ZFS...

Tue Apr 30 00:41:25 UTC 2019

Comments inline..

Michelle Sullivan
http://www.mhix.org/
Sent from my iPad

> On 30 Apr 2019, at 03:06, Alan Somers <asomers at freebsd.org> wrote:
> 
>> On Mon, Apr 29, 2019 at 10:23 AM Michelle Sullivan <michelle at sorbs.net> wrote:
>> 
>> I know I'm not going to be popular for this, but I'll just drop it here
>> anyhow.
>> 
>> http://www.michellesullivan.org/blog/1726
>> 
>> Perhaps one should reconsider either:
>> 
>> 1. Looking at tools that may be able to recover corrupt ZFS metadata, or
>> 2. Defaulting to non ZFS filesystems on install.
>> 
>> --
>> Michelle Sullivan
>> http://www.mhix.org/
> 
> Wow, losing multiple TB sucks for anybody.  I'm sorry for your loss.
> But I want to respond to a few points from the blog post.
> 
> 1) When ZFS says that "the data is always correct and there's no need
> for fsck", they mean metadata as well as data.  The spacemap is
> protected in exactly the same way as all other data and metadata. (to
> be pedantically correct, the labels and uberblocks are protected in a
> different way, but still protected).  The only way to get metadata
> corruption is due a disk failure (3-disk failure when using RAIDZ2),
> or due to a software bug.  Sadly, those do happen, and they're
> devilishly tricky to track down.  The difference between ZFS and older
> filesystems is that older filesystems experience corruption during
> power loss _by_design_, not merely due to software bugs.  A perfectly
> functioning UFS implementation will experience corruption during power
> loss, and that's why it needs to be fscked.  It's not just
> theoretical, either.  I use UFS on my development VMs, and they
> frequently experience corruption after a panic (which happens all the
> time because I'm working on kernel code).

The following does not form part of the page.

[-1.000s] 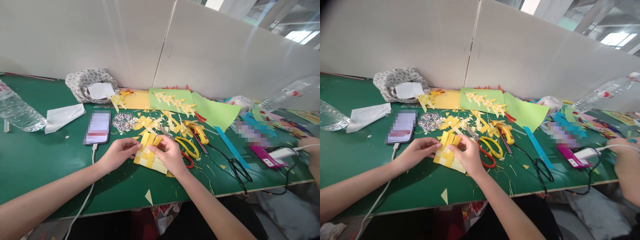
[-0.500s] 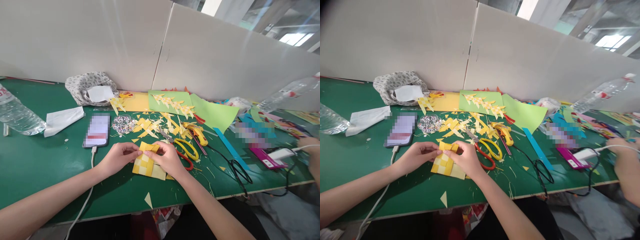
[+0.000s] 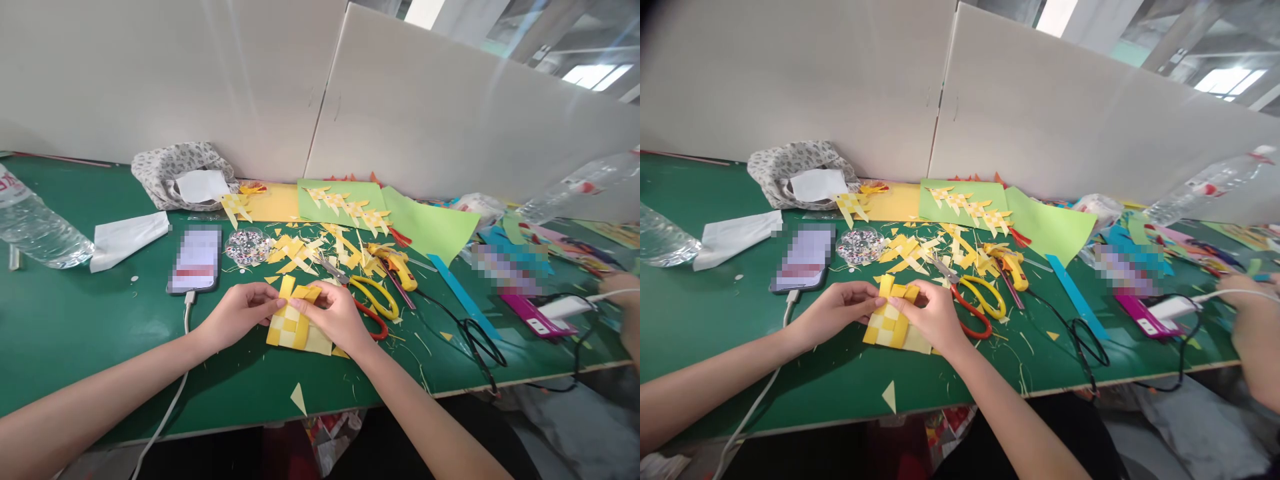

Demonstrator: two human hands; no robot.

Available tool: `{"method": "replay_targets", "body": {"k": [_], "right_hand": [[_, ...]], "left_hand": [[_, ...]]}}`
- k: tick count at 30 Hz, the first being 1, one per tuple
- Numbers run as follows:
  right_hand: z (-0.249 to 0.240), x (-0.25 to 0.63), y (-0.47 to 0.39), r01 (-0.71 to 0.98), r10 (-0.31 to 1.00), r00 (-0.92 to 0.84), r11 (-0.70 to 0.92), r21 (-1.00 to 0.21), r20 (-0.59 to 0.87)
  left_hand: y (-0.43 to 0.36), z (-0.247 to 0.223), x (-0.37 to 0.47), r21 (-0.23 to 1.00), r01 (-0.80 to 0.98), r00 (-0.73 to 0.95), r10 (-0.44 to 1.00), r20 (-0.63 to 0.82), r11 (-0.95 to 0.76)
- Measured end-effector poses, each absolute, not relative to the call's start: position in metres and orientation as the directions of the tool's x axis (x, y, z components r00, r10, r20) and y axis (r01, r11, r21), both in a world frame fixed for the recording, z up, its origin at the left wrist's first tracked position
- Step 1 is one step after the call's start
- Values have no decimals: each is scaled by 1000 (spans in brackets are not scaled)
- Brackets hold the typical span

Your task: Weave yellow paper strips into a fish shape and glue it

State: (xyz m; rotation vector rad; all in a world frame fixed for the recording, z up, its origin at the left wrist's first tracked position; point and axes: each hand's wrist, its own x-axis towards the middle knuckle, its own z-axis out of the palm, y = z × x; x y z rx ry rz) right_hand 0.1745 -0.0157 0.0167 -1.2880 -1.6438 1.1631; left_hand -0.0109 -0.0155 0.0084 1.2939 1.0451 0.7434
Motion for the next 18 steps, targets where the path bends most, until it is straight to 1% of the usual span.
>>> {"method": "replay_targets", "body": {"k": [5,11,13,18], "right_hand": [[16,175,-15,292,975,-221,88,-952,22],[18,175,-16,311,973,-227,107,-944,35],[19,174,-17,332,972,-231,116,-936,39],[19,171,-19,391,965,-255,154,-907,54]], "left_hand": [[-16,10,-10,978,111,377,903,-206,177],[-16,11,-10,976,118,370,904,-217,185],[-16,10,-10,974,131,392,893,-220,182],[-17,8,-11,976,204,452,877,-164,77]]}}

I know, which is why I have ZVOLs with UFS filesystems in them for the development VMs...  in a perfect world the power would have been all good, the upses would not be damaged and the generator would not run out of fuel because of extended outage...  in fact if it was a perfect world I wouldn’t have my own mini dc at home.

> 
> 2) Backups are essential with any filesystem, not just ZFS.  After
> all, no amount of RAID will protect you from an accidental "rm -rf /".

You only do it once...  I did it back in 1995... haven’t ever done it again.

> 
> 3) ZFS hotspares can be swapped in automatically, though they don't be
> default.  It sounds like you already figured out how to assign a spare
> to the pool.  To use it automatically, you must set the "autoreplace"
> pool property and enable zfsd.  The latter can be done with "sysrc
> zfsd_enable="YES"".

The system was originally built on 9.0, and got upgraded through out the years... zfsd was not available back then.  So get your point, but maybe you didn’t realize this blog was a history of 8+ years?

> 
> 4) It sounds like you're having a lot of power trouble.  Have you
> tried sysutils/apcupsd from ports?

I did... Malta was notorious for it.  Hence 6kva upses in the bottom of each rack (4 racks), cross connected with the rack next to it and a backup generator...  Australia on the otherhand is a lot more stable (at least where I am)...  2 power issues in 2 years... both within 10 hours... one was a transformer, the other when some idiot took out a power pole (and I mean actually took it out, it was literally snapped in half... how they got out of the car and did a runner before the police or Ambos got there I’ll never know.)

>  It's fairly handy.  It can talk to
> a wide range of UPSes, and can be configured to do stuff like send you
> an email on power loss, and power down the server if the battery gets
> too low.
> 

They could help this... all 4 upses are toast now.  One caught fire, one no longer detects AC input, the other two I’m not even trying after the first catching fire... the lot are being replaced on insurance.

It’s a catalog of errors that most wouldn’t normally experience.  However it does show (to me) that ZFS on everything is a really bad idea... particularly for home users where there is unknown hardware and you know they will mistreat it... they certainly won’t have ECC RAM in laptops etc... unknown caching facilities etc.. it’s a recipe for losing the root drive...

Regards,

Michelle